When the ratings of their wilderness-themed cable television show plummet, two hard-partying slackers decide to pursue a wild lead guaranteed to revive their numbers and keep their show on the air. With zero budget and a ragtag film crew, they set off for the Andes in search of Bigfoot.
- Starring: Steve Zahn, Allen Covert, Jonah Hill and Kevin Heffernan
- Director(s): Fred Wolf
- Producer(s): Peter Gaulke
- Screenwriter(s): Fred Wolf, Peter Gaulke
- Distributor: 20th Century Fox
- Animal Coordinator: Animals of Distinction, Working Wildlife
- Release Date: Friday, February 01, 2008
- Rating: Outstanding
Featured Animal Action
When Peter (Steve Zahn) takes a bathroom break in the woods, he sees a nest of turkey chicks on the ground. Animal handlers brought in 25 turkens, also known as Transylvanian Naked Necks, to be alternated for this scene. This unusual-looking fowl with a bald area around the neck looks like a cross between a chicken and a turkey, though it is really all chicken. Crew members from the props department created a fake nest for the birds, and the animal handler placed eight chicks at a time into the nest. The birds merely stayed in place as the cameras rolled, surrounded by trainers and props personnel off-camera should any decide to stray. The extremely perturbed mother bird that comes to her chicks' rescue was a prop turkey.
As the gang treks through the South American jungle, they cautiously walk past snakes dangling from overhead branches. A wrangler positioned Colombian boa constrictors on the branches and stood just off-camera. The wrangler also conducted a brief discussion with the cast and crew about the snakes to quell any possible fears and inform them that the species used was nonvenomous. He repositioned the boa constrictors at the end of each take to ensure they did not stray too far up the branches. The wrangler and the American Humane Animal Safety Representative monitoring the production had previously inspected the branches to make sure they had no sharp edges or points that could potentially injure the snakes.

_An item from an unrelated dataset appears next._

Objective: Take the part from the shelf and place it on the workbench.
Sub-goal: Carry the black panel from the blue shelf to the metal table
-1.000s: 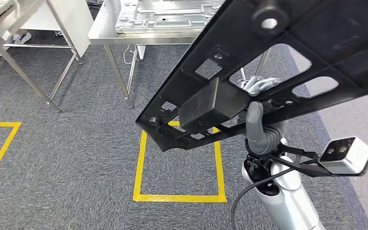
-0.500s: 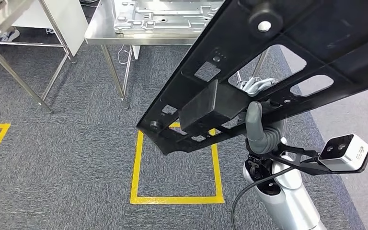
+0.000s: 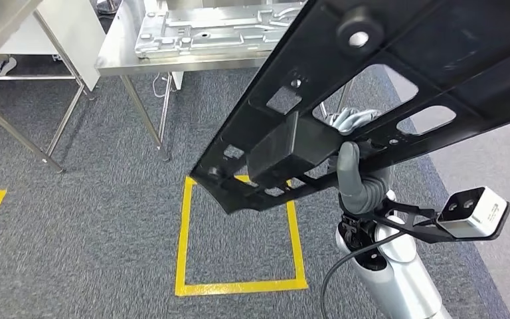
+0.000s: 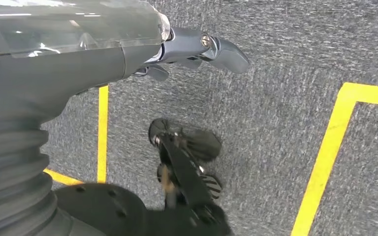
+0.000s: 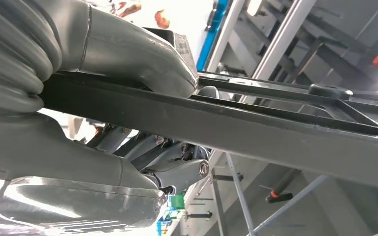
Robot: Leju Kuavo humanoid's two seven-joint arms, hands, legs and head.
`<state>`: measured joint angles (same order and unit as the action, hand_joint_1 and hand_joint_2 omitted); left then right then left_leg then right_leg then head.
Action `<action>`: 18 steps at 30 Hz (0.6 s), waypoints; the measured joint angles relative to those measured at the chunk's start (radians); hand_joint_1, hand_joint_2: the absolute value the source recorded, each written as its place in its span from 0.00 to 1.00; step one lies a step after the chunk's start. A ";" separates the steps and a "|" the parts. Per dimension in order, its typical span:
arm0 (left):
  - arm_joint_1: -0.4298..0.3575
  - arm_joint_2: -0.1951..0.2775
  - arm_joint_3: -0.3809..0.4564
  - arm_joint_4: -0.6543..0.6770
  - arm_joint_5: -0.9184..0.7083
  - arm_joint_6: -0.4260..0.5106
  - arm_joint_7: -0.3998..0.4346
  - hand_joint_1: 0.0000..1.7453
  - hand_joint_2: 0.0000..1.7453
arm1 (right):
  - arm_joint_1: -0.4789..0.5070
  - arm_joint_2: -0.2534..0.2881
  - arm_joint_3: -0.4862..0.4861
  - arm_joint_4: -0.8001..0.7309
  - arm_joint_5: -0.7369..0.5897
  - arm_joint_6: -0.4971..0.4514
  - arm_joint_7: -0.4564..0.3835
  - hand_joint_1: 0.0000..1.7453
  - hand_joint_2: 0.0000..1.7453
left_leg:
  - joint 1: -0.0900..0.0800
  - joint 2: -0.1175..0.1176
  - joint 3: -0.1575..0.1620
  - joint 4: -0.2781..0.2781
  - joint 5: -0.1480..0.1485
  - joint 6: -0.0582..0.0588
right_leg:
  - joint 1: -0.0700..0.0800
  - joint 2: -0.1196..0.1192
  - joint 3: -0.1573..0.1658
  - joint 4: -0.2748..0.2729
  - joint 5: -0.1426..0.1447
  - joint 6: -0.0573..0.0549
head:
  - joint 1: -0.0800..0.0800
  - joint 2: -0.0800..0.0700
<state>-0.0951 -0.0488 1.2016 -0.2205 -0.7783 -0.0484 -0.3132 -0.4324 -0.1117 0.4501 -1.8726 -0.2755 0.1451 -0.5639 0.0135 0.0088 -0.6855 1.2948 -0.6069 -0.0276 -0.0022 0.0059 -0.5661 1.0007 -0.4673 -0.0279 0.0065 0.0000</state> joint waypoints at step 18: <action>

Although the goldfish seen in the aquarium in Pete's living room were real, the one scooped up and put into the bong was a rubber fish attached to a glass bead that had been put together by the prop master.

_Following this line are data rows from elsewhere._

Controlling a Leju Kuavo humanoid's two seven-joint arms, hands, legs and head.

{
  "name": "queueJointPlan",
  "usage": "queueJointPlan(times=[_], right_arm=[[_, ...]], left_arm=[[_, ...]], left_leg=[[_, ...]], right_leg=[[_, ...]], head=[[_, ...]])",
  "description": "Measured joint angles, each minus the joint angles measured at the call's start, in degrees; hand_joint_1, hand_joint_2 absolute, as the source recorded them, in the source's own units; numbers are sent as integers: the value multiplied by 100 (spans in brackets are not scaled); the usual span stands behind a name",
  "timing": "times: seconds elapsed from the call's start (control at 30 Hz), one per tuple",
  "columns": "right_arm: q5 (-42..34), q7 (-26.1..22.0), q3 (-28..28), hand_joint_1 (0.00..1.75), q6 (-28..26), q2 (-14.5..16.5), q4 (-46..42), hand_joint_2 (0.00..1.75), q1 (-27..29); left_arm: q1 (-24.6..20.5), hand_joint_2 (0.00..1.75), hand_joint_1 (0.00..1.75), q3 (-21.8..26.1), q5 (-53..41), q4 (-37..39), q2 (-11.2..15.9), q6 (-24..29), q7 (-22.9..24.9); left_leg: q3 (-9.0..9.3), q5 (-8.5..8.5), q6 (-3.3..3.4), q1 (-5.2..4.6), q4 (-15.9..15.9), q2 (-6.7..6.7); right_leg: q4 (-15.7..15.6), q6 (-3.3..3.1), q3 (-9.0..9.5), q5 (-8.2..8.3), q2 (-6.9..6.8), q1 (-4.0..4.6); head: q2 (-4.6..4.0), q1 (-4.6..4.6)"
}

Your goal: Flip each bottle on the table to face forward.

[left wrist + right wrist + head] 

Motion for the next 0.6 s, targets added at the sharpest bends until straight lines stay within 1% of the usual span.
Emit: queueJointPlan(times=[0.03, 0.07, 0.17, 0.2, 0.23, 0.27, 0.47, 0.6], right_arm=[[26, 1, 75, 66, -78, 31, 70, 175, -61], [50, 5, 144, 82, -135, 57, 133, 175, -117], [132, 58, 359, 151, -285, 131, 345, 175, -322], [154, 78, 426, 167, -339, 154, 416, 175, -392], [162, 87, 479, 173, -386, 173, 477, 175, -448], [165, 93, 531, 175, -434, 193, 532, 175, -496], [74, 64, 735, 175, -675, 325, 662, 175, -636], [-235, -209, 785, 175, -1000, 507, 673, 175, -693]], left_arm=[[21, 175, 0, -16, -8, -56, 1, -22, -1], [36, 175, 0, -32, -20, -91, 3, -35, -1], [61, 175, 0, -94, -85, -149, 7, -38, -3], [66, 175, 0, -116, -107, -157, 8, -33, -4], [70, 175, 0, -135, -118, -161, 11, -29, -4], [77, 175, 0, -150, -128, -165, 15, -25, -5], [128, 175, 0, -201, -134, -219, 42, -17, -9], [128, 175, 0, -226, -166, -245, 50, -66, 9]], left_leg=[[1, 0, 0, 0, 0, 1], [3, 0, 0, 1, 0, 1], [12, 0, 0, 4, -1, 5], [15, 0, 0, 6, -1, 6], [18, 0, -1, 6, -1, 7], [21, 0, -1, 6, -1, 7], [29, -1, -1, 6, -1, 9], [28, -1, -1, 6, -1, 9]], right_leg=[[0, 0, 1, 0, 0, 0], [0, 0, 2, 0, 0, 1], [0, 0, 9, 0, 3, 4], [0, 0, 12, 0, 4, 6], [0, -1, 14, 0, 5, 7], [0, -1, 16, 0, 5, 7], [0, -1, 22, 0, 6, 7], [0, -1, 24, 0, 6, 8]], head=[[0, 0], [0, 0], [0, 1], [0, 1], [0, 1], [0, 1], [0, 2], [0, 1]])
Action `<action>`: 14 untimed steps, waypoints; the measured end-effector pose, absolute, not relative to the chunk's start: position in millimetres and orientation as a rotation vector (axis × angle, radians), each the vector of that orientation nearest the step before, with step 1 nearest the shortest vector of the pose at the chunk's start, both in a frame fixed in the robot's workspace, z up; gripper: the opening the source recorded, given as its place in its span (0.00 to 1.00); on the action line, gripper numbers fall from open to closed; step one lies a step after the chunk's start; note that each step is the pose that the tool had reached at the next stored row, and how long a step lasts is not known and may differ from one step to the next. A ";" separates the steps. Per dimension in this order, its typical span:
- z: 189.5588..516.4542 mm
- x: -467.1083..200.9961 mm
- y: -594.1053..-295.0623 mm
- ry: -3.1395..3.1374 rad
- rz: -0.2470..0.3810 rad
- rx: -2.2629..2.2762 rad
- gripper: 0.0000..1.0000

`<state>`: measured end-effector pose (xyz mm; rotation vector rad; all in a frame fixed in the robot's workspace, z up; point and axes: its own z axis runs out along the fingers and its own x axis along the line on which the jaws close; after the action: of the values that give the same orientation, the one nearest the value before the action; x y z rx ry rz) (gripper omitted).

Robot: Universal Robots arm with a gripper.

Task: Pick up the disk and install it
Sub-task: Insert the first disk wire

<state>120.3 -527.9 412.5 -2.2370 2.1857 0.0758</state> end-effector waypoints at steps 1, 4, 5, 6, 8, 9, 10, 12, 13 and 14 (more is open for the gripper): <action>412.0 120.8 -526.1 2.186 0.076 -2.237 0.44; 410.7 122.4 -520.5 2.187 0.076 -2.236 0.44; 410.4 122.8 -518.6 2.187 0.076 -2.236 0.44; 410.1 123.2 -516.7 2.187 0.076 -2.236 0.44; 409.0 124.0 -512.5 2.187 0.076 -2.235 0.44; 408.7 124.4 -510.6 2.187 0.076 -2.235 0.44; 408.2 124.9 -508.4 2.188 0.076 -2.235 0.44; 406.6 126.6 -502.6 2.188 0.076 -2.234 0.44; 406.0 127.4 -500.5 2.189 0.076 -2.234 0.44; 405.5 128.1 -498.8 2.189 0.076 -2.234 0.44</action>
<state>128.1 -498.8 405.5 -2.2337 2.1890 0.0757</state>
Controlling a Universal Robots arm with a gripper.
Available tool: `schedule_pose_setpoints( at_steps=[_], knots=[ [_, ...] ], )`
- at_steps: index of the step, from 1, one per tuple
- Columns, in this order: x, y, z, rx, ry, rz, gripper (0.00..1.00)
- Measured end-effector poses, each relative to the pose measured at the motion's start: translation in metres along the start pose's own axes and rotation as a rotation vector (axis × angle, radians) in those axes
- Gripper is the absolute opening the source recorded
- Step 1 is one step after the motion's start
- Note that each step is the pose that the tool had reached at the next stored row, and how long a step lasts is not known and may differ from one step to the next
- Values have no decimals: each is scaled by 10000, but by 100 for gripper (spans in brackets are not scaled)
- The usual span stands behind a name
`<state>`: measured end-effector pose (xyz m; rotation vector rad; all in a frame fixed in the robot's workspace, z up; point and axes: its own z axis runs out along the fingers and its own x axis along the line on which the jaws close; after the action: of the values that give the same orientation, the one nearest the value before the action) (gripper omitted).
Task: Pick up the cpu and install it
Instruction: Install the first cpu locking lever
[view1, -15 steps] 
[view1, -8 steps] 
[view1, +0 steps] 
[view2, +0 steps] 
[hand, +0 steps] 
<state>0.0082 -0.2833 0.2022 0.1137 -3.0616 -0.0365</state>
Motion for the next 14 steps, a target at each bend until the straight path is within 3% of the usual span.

Most of the animal action seen in the film was stock footage of Bill Burrud's Animal World licensed by the production. This includes the chimpanzee, goats and ostrich seen with Burrud himself, as well as the bears, sharks, lions, monkeys, gazelles, moose, fighting giraffes and birds eating a zebra carcass. The man mauled by an alligator in the everglades was licensed footage from Faces of Death. The footage of sea lions on the shore was shot from a cliff road in La Jolla; no one approached the sea lions directly. Pastoral shots in Latin America of sheep, donkeys and cows were also stock footage.